# WHAT TO DO
Beginning at the first line of the data, print each line exactly, stopping after the line that contains "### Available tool".

Saved entries:
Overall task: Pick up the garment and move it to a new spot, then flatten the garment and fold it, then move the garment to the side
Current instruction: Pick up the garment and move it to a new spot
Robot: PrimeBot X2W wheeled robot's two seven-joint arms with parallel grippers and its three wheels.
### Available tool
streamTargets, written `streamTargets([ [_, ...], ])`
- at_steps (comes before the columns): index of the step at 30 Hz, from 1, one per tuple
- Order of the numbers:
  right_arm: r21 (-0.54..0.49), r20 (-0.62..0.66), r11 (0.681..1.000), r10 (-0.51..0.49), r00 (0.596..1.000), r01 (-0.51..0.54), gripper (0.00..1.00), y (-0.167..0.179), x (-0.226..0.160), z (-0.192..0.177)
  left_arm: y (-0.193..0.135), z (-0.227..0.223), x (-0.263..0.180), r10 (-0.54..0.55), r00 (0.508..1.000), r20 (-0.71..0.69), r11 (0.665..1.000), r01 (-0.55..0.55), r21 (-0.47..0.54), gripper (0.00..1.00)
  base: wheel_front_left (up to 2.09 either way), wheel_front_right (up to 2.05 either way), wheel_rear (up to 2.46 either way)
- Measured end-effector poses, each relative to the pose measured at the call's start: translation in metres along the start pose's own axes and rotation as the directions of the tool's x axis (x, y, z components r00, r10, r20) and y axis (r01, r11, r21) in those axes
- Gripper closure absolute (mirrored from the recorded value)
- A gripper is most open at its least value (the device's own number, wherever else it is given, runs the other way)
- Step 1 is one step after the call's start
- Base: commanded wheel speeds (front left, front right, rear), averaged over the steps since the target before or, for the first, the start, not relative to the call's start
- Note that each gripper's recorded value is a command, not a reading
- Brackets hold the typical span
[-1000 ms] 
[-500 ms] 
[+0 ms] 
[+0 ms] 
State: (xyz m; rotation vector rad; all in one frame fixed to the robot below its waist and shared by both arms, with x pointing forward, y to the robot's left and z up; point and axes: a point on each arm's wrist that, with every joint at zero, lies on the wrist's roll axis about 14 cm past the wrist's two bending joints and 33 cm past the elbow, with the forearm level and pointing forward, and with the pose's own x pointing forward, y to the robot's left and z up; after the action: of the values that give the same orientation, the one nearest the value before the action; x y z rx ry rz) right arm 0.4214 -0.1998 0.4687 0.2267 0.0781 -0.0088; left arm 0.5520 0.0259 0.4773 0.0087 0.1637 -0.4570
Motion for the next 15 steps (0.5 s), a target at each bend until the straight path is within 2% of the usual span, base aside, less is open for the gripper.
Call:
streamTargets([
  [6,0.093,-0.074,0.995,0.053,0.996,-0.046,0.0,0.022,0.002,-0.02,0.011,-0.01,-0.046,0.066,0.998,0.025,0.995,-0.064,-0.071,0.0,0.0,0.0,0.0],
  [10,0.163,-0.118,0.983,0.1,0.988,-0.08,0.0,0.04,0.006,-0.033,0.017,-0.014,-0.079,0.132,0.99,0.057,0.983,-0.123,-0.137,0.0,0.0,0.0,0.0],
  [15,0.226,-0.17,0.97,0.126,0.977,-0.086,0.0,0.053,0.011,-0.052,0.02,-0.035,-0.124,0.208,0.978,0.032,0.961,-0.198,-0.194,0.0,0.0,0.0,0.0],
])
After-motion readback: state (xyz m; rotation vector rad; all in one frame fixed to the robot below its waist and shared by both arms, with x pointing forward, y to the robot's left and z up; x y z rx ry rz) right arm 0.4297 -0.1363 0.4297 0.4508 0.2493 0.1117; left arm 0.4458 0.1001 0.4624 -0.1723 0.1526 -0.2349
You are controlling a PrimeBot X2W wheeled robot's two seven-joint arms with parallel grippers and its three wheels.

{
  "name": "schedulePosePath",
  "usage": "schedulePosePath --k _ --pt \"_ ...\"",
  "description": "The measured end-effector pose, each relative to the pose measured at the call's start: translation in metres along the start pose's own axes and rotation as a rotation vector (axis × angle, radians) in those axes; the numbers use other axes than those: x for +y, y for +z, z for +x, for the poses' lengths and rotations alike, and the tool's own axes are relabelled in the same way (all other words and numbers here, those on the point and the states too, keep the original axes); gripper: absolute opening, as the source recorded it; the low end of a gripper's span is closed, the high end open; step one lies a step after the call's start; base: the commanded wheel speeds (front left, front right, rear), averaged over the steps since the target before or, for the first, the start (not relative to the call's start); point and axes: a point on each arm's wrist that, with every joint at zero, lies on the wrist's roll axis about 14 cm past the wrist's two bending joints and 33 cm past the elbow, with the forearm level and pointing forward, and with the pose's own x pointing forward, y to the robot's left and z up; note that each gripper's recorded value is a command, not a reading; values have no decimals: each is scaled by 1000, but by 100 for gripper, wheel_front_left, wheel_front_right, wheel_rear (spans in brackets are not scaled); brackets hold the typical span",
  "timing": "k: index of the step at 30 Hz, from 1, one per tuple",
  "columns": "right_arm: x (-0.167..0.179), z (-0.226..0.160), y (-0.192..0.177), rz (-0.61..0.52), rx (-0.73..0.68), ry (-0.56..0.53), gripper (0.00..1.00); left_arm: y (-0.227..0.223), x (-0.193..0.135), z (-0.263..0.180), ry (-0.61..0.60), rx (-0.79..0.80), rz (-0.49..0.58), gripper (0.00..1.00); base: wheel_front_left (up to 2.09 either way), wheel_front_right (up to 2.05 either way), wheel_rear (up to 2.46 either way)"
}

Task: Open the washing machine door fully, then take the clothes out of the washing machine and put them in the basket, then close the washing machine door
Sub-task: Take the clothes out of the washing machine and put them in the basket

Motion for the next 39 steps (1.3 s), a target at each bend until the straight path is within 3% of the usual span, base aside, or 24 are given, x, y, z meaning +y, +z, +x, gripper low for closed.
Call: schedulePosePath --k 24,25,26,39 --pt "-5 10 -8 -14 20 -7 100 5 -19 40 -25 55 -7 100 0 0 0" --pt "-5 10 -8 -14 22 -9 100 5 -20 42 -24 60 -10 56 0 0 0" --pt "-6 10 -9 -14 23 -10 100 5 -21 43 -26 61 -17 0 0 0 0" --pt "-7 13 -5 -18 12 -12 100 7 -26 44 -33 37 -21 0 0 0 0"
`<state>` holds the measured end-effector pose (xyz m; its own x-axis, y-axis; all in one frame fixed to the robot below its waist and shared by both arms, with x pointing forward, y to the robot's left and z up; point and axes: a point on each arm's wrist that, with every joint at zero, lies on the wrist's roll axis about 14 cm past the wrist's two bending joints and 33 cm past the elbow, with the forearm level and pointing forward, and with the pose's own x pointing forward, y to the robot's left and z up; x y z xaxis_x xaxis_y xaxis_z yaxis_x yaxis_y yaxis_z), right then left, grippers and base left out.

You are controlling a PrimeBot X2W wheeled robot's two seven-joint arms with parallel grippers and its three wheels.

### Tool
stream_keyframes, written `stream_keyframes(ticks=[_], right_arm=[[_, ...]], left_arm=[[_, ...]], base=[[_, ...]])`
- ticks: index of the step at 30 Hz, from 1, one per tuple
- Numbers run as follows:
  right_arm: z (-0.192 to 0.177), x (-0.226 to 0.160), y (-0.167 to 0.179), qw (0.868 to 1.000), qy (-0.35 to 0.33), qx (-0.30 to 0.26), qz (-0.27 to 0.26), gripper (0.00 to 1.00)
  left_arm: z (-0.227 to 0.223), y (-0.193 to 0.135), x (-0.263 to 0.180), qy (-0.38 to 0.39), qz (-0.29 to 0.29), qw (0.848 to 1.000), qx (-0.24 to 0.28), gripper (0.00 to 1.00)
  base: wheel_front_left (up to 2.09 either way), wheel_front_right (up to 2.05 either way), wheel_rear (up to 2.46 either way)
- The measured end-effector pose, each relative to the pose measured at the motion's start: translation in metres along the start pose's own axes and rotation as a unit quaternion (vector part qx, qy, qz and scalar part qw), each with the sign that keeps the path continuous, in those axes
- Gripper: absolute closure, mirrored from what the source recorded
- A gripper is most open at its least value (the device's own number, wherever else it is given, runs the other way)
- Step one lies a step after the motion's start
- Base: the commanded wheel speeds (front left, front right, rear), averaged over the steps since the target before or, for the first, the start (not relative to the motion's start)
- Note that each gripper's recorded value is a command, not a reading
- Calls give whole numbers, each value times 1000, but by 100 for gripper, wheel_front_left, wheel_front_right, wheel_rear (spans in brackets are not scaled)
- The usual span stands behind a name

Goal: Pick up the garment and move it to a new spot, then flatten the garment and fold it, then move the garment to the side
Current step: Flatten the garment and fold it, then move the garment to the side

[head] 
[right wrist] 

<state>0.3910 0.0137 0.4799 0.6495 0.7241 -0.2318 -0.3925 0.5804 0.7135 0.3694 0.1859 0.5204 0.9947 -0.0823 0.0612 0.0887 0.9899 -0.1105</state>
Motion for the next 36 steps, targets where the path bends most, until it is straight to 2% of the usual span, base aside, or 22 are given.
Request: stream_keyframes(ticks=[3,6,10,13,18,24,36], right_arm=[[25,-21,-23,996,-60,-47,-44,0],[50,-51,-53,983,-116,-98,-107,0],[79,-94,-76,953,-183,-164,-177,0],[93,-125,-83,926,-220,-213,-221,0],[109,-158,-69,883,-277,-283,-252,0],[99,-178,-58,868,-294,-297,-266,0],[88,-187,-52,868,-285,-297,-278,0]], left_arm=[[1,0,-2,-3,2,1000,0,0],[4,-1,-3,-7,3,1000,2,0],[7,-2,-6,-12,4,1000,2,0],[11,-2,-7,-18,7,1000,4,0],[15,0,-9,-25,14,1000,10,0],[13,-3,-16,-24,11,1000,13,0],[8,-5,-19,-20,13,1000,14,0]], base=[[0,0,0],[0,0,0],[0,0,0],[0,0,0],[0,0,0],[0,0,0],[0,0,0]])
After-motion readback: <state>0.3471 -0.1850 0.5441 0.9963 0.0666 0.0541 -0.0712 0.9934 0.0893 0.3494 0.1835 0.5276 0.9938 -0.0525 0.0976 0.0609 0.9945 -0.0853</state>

# ANSWER BELOW
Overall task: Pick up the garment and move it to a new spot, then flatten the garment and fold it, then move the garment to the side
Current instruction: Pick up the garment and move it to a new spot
Robot: PrimeBot X2W wheeled robot's two seven-joint arms with parallel grippers and its three wheels.
### Available tool

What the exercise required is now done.